Die Bundesstiftung Magnus Hirschfeld, die Ende 2011 ihre Arbeit aufnahm, erinnert mit einer am Montag in Berlin präsentierten neuen Veranstaltungs-Reihe zukünftig alle zwei Jahre in verschiedenen Regionen Deutschlands an ihren Namensgeber und an weitere Menschen wie z.B. Johanna Elberskirchen, die sich für die Emanzipation engagiert haben. Die Hirschfeld-Tage, die in Berlin am 7. Mai starten und zum Berliner CSD Ende Juni enden, bleiben dabei nicht im Gestern stehen: Sie greifen - basierend auf den historischen Erfahrungen - aktuelle Fragestellungen auf und initiieren Diskurse zum Beispiel zur Aufhebung der Unrechtsurteile nach § 175 StGB, zu sexueller Vielfalt und ihrer Lebensformen und zum Zusammenwirken identitätsgenerierender Kategorien wie Geschlechtsidentität und sexuelle Orientierung.
Queere Diskussionen, Filme, Vorträge, Führungen und Empfänge
Überbleibsel des zerstörten Sexualinstituts: Eine japanische Dildobox (Bild: dalbera / flickr / by 2.0)
Die Hirschfeld-Tage sollen Fragen stellen und Antworten geben: Welche Bedeutung hat das Wirken von Magnus Hirschfeld und von Johanna Elberskirchen heute? Welche Lehren lassen sich aus der Verfolgungsgeschichte ziehen, und welche Verantwortung erwächst für die heutige Generation daraus? Wie muss sich Geschichte in den Schulbüchern widerspiegeln? Und welche Forschungen müssen initiiert werden?
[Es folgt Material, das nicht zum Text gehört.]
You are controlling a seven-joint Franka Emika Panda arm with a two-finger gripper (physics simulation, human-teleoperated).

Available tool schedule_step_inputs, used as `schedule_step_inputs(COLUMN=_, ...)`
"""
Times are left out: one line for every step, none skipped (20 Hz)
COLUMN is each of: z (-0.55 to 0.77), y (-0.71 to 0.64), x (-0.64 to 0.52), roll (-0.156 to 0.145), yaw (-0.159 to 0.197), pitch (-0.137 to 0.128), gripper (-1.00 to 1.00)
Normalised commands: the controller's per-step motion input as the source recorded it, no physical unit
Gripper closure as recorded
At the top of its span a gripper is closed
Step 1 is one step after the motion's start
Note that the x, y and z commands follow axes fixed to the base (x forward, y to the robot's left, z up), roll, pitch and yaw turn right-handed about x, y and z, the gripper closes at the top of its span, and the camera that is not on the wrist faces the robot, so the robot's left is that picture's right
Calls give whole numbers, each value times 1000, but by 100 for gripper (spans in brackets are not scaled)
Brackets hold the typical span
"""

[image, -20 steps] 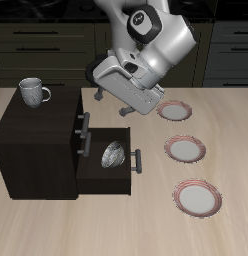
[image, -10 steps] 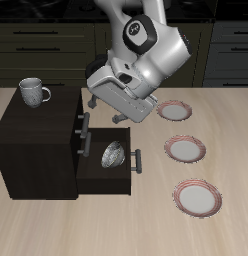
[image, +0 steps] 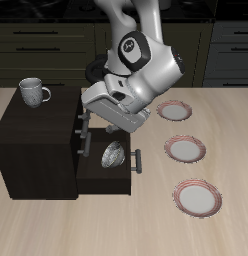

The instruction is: Open the top drawer

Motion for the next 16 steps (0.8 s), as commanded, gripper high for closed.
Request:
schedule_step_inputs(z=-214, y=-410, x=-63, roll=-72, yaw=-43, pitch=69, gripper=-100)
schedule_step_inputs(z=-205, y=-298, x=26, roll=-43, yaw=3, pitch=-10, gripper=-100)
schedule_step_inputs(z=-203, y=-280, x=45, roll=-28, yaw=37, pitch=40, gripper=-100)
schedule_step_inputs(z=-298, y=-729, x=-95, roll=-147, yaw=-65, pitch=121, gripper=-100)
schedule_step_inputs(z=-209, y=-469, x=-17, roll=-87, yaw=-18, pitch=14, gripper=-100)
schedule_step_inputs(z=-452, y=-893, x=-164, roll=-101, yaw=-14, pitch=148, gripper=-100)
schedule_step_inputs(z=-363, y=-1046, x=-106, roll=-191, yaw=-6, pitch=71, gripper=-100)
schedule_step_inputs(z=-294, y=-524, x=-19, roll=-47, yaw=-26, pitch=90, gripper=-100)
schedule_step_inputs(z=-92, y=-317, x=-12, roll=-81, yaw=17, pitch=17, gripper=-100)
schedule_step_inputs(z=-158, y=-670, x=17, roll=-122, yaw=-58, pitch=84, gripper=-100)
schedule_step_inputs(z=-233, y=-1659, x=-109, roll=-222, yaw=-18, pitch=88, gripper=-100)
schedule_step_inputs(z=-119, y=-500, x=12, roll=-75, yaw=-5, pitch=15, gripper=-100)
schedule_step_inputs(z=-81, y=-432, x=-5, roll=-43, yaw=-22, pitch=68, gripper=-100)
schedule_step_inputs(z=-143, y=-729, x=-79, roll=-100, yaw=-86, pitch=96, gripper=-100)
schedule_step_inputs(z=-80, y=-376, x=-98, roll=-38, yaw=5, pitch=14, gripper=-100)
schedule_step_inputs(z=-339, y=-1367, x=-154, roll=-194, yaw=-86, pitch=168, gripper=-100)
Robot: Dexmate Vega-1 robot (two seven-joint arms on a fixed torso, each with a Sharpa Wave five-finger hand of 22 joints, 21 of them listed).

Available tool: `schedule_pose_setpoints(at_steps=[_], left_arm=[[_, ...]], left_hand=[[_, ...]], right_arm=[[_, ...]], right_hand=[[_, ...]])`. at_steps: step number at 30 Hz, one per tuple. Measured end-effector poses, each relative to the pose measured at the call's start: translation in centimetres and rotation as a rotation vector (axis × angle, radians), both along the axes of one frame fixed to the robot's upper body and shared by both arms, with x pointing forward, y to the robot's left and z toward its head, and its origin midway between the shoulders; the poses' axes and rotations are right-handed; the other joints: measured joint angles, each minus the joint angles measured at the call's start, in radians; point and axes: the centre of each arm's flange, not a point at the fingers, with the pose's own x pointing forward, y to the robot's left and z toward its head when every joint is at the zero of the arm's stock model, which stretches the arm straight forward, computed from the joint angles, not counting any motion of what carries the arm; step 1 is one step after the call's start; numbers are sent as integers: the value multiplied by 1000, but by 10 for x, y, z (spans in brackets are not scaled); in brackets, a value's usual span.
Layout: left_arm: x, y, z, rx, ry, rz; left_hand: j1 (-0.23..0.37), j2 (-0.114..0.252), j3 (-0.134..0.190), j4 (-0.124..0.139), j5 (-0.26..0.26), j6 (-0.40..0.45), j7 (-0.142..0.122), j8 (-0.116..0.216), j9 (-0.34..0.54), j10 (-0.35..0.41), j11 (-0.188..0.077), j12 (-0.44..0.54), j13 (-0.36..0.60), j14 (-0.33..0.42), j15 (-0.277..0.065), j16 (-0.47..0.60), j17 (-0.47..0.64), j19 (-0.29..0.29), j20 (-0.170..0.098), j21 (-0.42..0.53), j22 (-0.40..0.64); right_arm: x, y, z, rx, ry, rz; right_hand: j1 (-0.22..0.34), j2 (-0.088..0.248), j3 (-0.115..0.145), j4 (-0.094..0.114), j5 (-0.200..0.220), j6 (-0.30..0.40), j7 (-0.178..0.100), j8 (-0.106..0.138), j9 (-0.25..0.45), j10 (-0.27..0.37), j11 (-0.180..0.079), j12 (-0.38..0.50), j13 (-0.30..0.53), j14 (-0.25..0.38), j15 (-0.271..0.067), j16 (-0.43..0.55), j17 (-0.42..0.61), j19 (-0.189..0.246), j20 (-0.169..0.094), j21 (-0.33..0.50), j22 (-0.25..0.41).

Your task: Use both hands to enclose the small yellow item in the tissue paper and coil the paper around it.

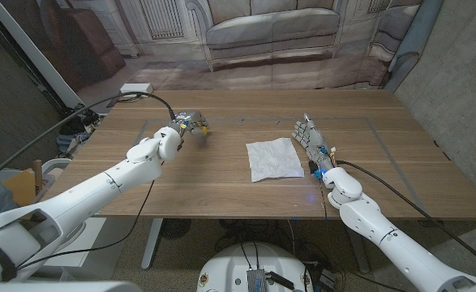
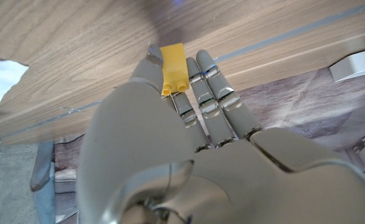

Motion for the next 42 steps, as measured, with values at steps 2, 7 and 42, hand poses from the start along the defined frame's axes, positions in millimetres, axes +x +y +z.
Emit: schedule_pose_setpoints(at_steps=[2, 7, 42], left_arm=[[-1, -3, 2, 3, -10, -20], [-5, -13, 6, 7, -37, -67], [-32, -99, 15, 157, -107, -466]], left_hand=[[0, 0, 0, 0, 0, 0, 0, 0, 0, 0, 0, 0, 0, -4, -4, -3, 0, -6, 0, -1, 0], [0, 0, 0, 0, 0, 0, 0, -1, 0, -5, -5, -6, 2, -10, -10, -8, 0, -17, 0, -9, 0], [-23, 6, 0, 0, 0, 3, -4, -14, -5, -11, -11, -23, 8, -24, -11, -8, 6, -34, 7, -21, 3]], right_arm=[[0, -1, 0, 3, -2, 0], [0, -2, 1, 10, -9, 0], [-23, -25, -18, 67, -31, -41]], right_hand=[[-1, 1, 0, 0, 0, 0, 0, 0, 0, 0, 0, 0, 0, 0, 0, 0, 0, 0, 0, 0, 0], [-5, 5, 0, 0, 0, 0, 0, 0, 0, 0, 0, 0, 0, 0, 0, 0, 0, 0, 0, 0, 0], [-5, 5, -4, -4, 0, 0, 0, 0, 0, 0, 0, 0, 0, 0, 0, 0, 0, 0, 0, 0, 0]])
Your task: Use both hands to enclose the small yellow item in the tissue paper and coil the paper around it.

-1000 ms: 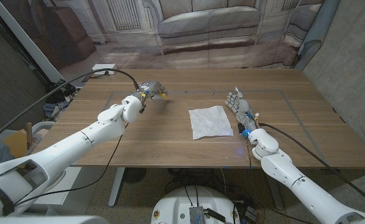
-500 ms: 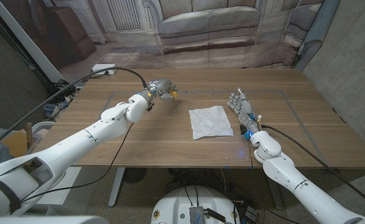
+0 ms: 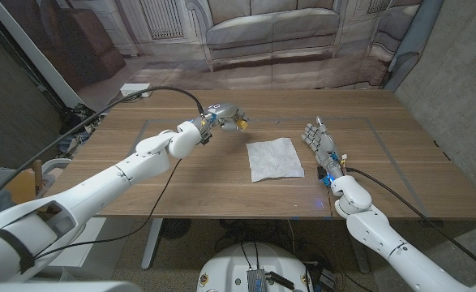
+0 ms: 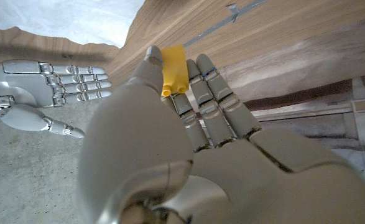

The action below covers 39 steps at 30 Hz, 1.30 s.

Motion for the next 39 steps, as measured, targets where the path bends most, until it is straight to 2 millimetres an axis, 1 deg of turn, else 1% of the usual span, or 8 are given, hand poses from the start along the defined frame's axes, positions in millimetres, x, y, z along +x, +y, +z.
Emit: schedule_pose_setpoints(at_steps=[10, 15, 19, 22, 27, 29, 31, 39], left_arm=[[-16, -17, -8, 53, -2, -94], [-25, -26, -14, 85, -6, -136], [-31, -32, -18, 106, -8, -166], [-36, -37, -21, 124, -11, -188], [-43, -45, -25, 152, -17, -214], [-46, -49, -27, 167, -21, -223], [-49, -53, -30, 184, -23, -233], [-57, -66, -39, 240, -26, -262]], left_hand=[[0, 0, 0, 0, 0, -2, -2, 4, 0, 0, 0, -2, 2, -1, 2, 0, -1, -4, -4, -4, 0], [0, 0, 0, 0, 0, -2, -2, 4, 0, 0, 0, -3, 2, -1, 2, 0, -1, -7, 0, -4, 0], [0, 0, 0, 0, 0, 2, -9, 4, 0, 0, 0, -4, 2, -1, 2, 0, -1, -7, 0, -4, 0], [0, 0, 1, -1, -1, 2, -9, 4, 0, 2, -2, -2, 2, -1, 2, 0, -1, -7, 0, -4, 0], [-5, -4, 5, -5, -1, 2, -9, 4, 0, 4, -4, 0, 2, -1, 2, 0, -1, -7, 0, -4, 0], [-16, 0, 5, -5, -1, 2, -9, 3, -1, 4, -4, 0, 2, -1, 2, 0, -1, -7, 0, -8, 0], [-16, 0, 5, -5, -1, 2, -9, 3, -1, 4, -4, 0, 2, -1, 2, 0, -1, -11, 4, -8, 0], [-16, 0, 5, -5, 0, 6, -12, 6, 0, 4, -4, 0, 1, -1, 2, 0, -1, -11, 3, -8, 0]], right_arm=[[-5, -5, -2, 6, -7, -8], [-7, -7, -3, 6, -11, -9], [-10, -9, -3, 4, -13, -11], [-12, -11, -4, 4, -14, -11], [-15, -13, -5, 4, -15, -13], [-16, -15, -6, 4, -15, -15], [-17, -16, -6, 5, -15, -15], [-19, -18, -8, 4, -15, -15]], right_hand=[[0, 0, 0, 0, 0, 0, 0, 0, 0, 0, 0, 0, 0, 0, 0, 0, 0, 0, 0, 0, 0], [0, 0, 0, 0, 0, 0, 0, 0, 0, 0, 0, 0, 0, 0, 0, 0, 0, 0, 0, 0, 0], [0, 0, 0, 0, 0, 0, 0, 0, 0, 0, 0, 0, 0, 0, 0, 0, 0, 0, 0, 0, 0], [0, 0, 4, -4, 0, 0, 0, 0, 0, 0, 0, 0, 0, 0, 0, 0, 0, 0, 0, 0, 0], [0, 0, 4, -4, 0, 0, 0, 0, 0, 0, 0, 0, 0, 0, 0, 0, 0, 0, 0, 0, 0], [0, 0, 4, -4, 0, 0, 0, 0, 0, 0, 0, 0, 0, 0, 0, 0, 0, 0, 0, 0, 0], [0, 0, 4, -4, 0, 0, 0, 0, 0, 0, 0, 0, 0, 0, 0, 0, 0, 0, 0, 0, 0], [0, 0, 4, -4, 0, 0, 0, 0, 0, 0, 0, 0, 0, 0, 0, 0, 0, 0, 0, 0, 0]])
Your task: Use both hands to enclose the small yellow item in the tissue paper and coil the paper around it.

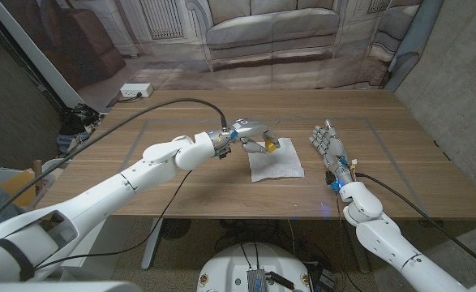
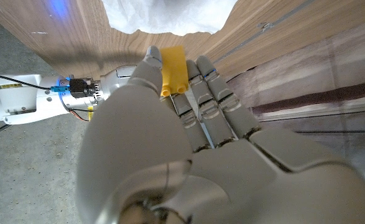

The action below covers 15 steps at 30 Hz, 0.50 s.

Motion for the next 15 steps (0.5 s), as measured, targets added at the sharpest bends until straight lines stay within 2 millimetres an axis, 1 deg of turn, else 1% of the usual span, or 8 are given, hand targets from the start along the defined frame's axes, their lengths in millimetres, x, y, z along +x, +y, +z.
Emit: schedule_pose_setpoints(at_steps=[5, 15], left_arm=[[-4, -5, -5, 33, -13, -5], [-4, -10, -15, 100, -31, 14]], left_hand=[[0, 0, 0, 0, 0, 0, 0, 1, 0, 0, 0, 0, 0, 0, 0, 0, 0, 0, 0, 0, 0], [0, 0, 2, -2, 0, 3, -3, 1, 0, 2, -2, 0, 0, 0, 0, 0, 0, 0, 0, -4, 0]], right_arm=[[-1, -1, -1, -2, 0, 1], [-1, -1, -2, -3, 9, 2]], right_hand=[[0, 0, 0, 0, 0, 0, 0, 0, 0, 0, 0, 0, 0, 0, 0, 0, 0, 0, 0, 0, 0], [0, 0, 0, 0, 0, 0, 0, 0, 0, 0, 0, 0, 0, 0, 0, 0, 0, 0, 0, 0, 0]])
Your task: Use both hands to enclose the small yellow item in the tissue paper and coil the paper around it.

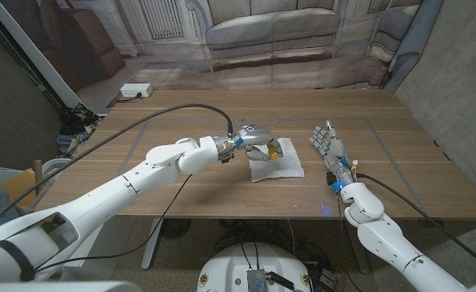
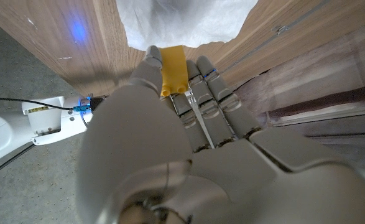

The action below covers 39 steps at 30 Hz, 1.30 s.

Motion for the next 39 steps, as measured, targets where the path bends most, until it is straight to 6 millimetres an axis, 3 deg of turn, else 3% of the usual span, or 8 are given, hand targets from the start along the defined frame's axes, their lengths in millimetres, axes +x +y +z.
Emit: schedule_pose_setpoints(at_steps=[20, 23, 29, 31, 39], left_arm=[[16, -11, -12, 91, -8, 33], [17, -11, -14, 98, -8, 37], [22, -13, -16, 110, -6, 56], [23, -14, -17, 115, -5, 62], [27, -16, -18, 127, 0, 83]], left_hand=[[-5, -3, 1, -1, -1, -17, -5, -5, -5, -9, -15, -8, 1, -29, 7, -3, 0, -39, 7, -15, 5], [-8, -6, 22, 20, -1, -30, -1, -12, -4, -26, -17, -12, 1, -44, 13, -7, 3, -52, 9, -19, 5], [-25, 4, 22, 20, -1, -48, -5, -22, -3, -49, -12, -15, 2, -70, 23, -8, 4, -82, 18, -30, 5], [-25, 4, 40, 38, -3, -51, -7, -24, -4, -55, -14, -17, -1, -81, 23, -8, 3, -86, 18, -30, 5], [-29, -1, 53, 46, 1, -95, -7, -43, -7, -97, -7, -17, -7, -128, 37, -15, 1, -112, 20, -46, 5]], right_arm=[[-1, 0, -6, 15, 21, -12], [-1, 0, -7, 17, 23, -12], [0, -1, -10, 21, 29, -13], [0, -1, -10, 21, 31, -13], [1, -2, -11, 23, 31, -12]], right_hand=[[4, 4, 0, 0, 0, 0, 0, 0, 0, 0, 0, 0, 0, 0, 0, 0, 0, 0, 0, 0, 0], [4, 4, 0, 0, 0, 0, 0, 0, 0, 0, 0, 0, 0, 0, 0, 0, 0, 0, 0, 0, 0], [4, 4, -3, -3, 0, 0, 0, 0, 0, 0, 0, 0, 0, 0, 0, 0, 0, 0, 0, 0, 0], [4, 4, -3, -3, 0, 0, 0, 0, 0, 0, 0, 0, 0, 0, 0, 0, 0, 0, 0, 0, 0], [4, 4, -3, -3, 0, 0, 0, 0, 0, 0, 0, 0, 0, 0, 0, 0, 0, 0, 0, 0, 0]])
Bei all dem soll die Unterhaltung nicht zu kurz kommen: In zahlreichen Veranstaltungen treten Künstler unentgeltlich auf und spenden zum Teil die Erlöse für das geplante, vom LSVD initiierte Projekt eines "Denkmals der ersten deutschen Homosexuellenbewegung". Es soll gegenüber dem Bundeskanzleramt am Magnus-Hirschfeld-Ufer errichtet werden. Die Berliner Schwusos integrieren zudem in das 30 Punkte zählende Programm ihre Verleihung des 4. Magnus-Hirschfeld-Preis.